Да, первое впечатление его не обмануло. Место действительно препаршивое. Просто хуже и быть не может.
Руины.
Древние, как само Время, и столь ветхие, что было решительно непонятно, какая сила все еще удерживает их от полного разрушения. Во всяком случае, честного слова давно канувших в Лету строителей для этого было явно недостаточно. Как и крепости раствора, уже столетия назад обратившегося даже не в песок, а в пыль. Однако, несмотря на это, камни сооружения – замка? монастыря? – упорно продолжали цепляться друг за друга, наплевав не только на стихию, но и на здравый смысл.
Впрочем, устойчивость здания волновала Конрада сейчас меньше всего и, неопределенно хмыкнув, он сосредоточился совсем на другом. А конкретно на кладбище, чьи покосившиеся, успевшие уйти в землю чуть ли не на половину кресты выглядывали из-за левого угла старинной постройки, словно в свою очередь разглядывая – и изучая – непрошеного гостя. Вот без этого соседства Конрад мог бы легко обойтись, и эта-то близость места упокоения от места предстоящей работы и служила источником его раздражения и тревоги, если не сказать страха.
И Конрад, никогда не боявшийся признаваться самому себе в своих слабостях, сказал это, сразу испытав необычное облегчение. Да, он действительно боялся, и на это у него были весьма веские и серьезные основания, не имевшие ничего общего с суеверным страхом перед мертвыми простого обывателя. Ибо Конрад доподлинно знал, на что способны эти мертвые, когда над ними брал контроль кто-нибудь действительно сведущий в этом деле.
А учитывая, КЕМ являлся объект его Охоты, Конрад ни секунды не сомневался в его исключительном мастерстве на данном поприще.
Пытаясь отвлечься от мрачных мыслей, Конрад оглянулся и бросил взгляд на медленно, но верно опускающееся солнце, успевшее уже коснуться неровной полосы дальнего леса. Еще час – и станет совсем темно, только свет бесконечно далеких звезд будет прорезать непроглядный мрак.
Тогда-то, через час, и начнется сама Охота.
Вздохнув, Конрад вновь повернулся к Ромашке и принялся развязывать ремни седельных сумок.
– Бог в помощь, – совсем не вовремя раздался за его спиной голос, который Конрад хотел сейчас слышать меньше всего на свете, и, мысленно чертыхнувшись, охотник опустил сумки на землю и медленно повернулся.
– Что тебе надо, Преподобный? – глядя на остановившегося в нескольких шагах от него человека снизу вверх, процедил Конрад. – Мы, вроде, все уже обсудили в магистрате.

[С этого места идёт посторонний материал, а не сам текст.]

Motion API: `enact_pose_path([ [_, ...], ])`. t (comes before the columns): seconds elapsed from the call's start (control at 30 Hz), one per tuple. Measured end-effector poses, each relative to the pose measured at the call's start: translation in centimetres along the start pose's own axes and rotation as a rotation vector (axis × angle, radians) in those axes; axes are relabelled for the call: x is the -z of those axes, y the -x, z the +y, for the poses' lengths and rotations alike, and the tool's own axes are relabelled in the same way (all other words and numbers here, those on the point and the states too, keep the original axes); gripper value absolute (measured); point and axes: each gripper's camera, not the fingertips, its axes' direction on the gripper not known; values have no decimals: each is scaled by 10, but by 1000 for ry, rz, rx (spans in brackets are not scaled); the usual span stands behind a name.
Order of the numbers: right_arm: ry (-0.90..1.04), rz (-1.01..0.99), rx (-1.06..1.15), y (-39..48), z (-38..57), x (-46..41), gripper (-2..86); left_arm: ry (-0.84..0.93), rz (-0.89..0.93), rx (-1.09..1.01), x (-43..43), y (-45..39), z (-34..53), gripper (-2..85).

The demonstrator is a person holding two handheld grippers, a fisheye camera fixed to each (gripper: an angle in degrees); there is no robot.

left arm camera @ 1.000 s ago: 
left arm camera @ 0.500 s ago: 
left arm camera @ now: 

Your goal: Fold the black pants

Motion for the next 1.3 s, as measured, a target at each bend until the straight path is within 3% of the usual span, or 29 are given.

– О, насчет этого не волнуйся, – непринужденно рассмеялся пришелец и легко спрыгнул со спины своего пегого мерина. – Я приехал вовсе не за тем, чтобы отговаривать тебя от этого Контракта или перехватывать его у тебя.

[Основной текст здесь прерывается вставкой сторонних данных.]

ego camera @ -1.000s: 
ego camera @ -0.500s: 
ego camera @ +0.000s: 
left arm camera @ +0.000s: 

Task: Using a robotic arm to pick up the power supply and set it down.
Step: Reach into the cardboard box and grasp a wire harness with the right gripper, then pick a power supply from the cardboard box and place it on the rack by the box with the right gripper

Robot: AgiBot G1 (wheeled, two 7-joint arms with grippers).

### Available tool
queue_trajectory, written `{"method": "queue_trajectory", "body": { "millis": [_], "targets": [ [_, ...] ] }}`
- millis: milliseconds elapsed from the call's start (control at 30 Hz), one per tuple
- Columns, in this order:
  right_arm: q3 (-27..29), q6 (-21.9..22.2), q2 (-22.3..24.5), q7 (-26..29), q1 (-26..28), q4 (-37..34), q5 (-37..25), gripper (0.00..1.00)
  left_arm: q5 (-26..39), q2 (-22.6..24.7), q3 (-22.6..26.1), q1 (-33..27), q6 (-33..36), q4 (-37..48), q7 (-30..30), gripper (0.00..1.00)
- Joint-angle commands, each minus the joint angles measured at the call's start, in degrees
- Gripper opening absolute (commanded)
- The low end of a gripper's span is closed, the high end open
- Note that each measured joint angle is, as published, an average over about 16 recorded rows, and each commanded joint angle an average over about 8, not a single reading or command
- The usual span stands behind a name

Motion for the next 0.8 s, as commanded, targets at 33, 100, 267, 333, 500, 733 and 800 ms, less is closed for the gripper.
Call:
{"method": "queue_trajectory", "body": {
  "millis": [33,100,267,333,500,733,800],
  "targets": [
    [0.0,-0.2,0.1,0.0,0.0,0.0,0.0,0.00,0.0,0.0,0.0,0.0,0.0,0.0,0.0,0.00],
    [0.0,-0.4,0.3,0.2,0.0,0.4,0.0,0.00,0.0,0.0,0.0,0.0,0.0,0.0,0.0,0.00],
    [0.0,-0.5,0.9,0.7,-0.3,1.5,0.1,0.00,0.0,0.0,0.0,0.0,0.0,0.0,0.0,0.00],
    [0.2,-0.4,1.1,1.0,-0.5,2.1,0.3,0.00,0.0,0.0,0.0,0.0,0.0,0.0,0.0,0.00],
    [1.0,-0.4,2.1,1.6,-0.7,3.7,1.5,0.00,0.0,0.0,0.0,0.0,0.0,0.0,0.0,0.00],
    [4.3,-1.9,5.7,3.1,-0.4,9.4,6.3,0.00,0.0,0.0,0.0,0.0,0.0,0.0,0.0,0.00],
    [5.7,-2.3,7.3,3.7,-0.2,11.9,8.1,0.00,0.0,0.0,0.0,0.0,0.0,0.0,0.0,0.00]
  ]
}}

– Тогда зачем ты здесь? – не пытаясь скрыть неприязни, но все же с легким налетом интереса посмотрел на него Конрад. Тот, кого он назвал "Преподобным", неторопливо прошелся взад-вперед, разминая ноги. Несмотря на данное ему охотником прозвище, он не был священником, хотя и носил коричневую, до пят, сутану, подпоясанную веревкой, за которую были засунуты янтарные четки, украшенные янтарным же крестом. Высокий – едва ли не на голову выше Конрада, который и сам не был коротышкой, – широкоплечий, он скорее производил впечатление бывшего солдата, не утратившего своей физической формы, чем духовника. Выглядывавшие из широких рукавов сутаны большие костистые руки также казались больше привычными к мечу, нежели к книге, а глаза – светло-серые, отливавшие бледной осенней голубизной, – были так пронзительно холодны, что при одном лишь взгляде на них становилось окончательно ясно, что перед вами – профессиональный убийца.